EXERCISE GOAL: Read through the entries below and return each line with the word "covered".
START TASK INPUT
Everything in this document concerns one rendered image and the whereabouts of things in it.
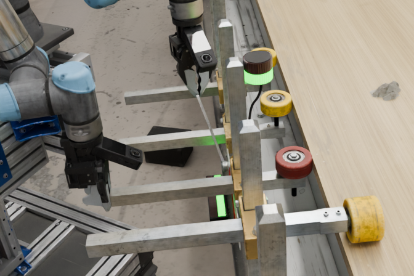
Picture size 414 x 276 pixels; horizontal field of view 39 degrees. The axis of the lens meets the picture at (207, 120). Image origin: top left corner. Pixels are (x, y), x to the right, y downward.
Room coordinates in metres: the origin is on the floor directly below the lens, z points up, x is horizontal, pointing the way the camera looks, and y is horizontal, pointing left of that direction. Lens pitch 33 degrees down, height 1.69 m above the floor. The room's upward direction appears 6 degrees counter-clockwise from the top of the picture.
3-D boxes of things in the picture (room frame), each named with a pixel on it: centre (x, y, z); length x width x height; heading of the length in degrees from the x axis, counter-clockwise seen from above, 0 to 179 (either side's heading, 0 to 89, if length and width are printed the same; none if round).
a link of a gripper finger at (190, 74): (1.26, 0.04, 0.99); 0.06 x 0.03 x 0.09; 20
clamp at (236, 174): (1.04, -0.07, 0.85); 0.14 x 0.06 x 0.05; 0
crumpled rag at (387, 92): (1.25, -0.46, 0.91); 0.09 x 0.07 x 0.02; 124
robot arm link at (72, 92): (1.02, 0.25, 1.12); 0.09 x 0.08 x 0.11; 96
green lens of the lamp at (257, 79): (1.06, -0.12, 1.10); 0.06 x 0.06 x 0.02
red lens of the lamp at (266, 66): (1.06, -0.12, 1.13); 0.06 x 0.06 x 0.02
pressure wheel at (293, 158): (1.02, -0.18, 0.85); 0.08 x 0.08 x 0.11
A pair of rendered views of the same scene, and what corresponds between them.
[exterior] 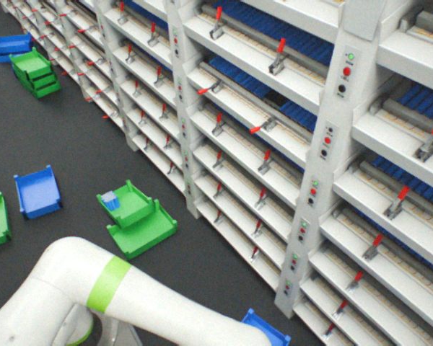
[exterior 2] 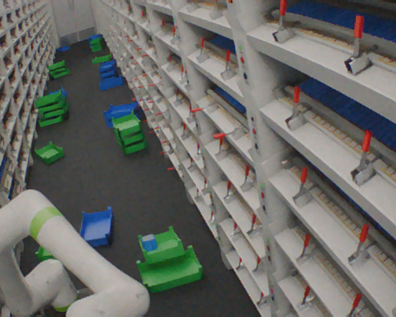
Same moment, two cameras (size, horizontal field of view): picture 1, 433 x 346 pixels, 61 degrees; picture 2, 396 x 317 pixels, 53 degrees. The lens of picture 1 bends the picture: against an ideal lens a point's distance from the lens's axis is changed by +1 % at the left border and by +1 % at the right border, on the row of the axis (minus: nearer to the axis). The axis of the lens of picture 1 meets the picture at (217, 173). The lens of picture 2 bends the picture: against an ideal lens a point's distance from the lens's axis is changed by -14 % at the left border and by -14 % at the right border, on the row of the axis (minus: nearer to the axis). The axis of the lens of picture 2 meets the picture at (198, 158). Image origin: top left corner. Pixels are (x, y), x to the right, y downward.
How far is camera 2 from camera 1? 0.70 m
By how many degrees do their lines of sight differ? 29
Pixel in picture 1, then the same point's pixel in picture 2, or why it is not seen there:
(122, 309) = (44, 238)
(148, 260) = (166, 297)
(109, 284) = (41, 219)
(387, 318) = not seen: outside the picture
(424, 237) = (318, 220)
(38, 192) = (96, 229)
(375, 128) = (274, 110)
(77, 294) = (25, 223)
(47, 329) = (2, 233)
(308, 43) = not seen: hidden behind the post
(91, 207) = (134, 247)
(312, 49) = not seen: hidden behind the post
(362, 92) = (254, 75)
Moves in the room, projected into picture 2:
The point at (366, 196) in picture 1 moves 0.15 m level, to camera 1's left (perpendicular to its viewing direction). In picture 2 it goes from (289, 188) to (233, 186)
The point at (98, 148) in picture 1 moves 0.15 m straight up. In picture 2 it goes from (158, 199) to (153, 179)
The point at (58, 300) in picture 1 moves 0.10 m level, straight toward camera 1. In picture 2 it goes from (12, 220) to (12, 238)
END TASK INPUT
START TASK INPUT
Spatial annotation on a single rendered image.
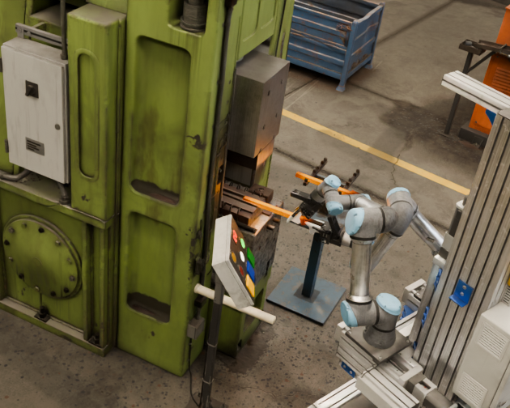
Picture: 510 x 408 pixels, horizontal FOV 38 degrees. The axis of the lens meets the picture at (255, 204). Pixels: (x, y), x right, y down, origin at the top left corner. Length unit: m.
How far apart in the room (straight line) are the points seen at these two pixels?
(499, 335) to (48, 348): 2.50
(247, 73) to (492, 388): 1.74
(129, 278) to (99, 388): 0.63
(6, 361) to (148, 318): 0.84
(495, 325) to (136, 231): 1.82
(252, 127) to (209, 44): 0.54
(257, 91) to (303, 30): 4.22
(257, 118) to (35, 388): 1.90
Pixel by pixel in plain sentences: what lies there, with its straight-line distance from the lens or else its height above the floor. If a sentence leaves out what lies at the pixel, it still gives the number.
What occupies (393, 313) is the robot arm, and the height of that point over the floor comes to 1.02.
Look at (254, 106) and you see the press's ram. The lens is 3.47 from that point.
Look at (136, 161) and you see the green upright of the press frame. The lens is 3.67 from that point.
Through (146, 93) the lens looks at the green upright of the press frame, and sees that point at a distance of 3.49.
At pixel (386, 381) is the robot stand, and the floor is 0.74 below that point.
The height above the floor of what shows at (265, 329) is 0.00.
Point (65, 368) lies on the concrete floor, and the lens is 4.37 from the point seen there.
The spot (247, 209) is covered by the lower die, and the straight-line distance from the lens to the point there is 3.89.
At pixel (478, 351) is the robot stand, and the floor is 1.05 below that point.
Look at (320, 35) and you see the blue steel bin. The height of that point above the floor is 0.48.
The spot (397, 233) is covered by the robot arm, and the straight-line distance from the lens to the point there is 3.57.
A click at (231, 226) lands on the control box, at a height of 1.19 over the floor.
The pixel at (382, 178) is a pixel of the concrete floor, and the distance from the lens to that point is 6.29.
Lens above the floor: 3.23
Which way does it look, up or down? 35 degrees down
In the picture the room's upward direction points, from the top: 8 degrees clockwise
END TASK INPUT
REPLY TO THE TASK:
The spot (247, 209) is covered by the lower die, and the straight-line distance from the lens to the point there is 3.89.
The spot (397, 233) is covered by the robot arm, and the straight-line distance from the lens to the point there is 3.57.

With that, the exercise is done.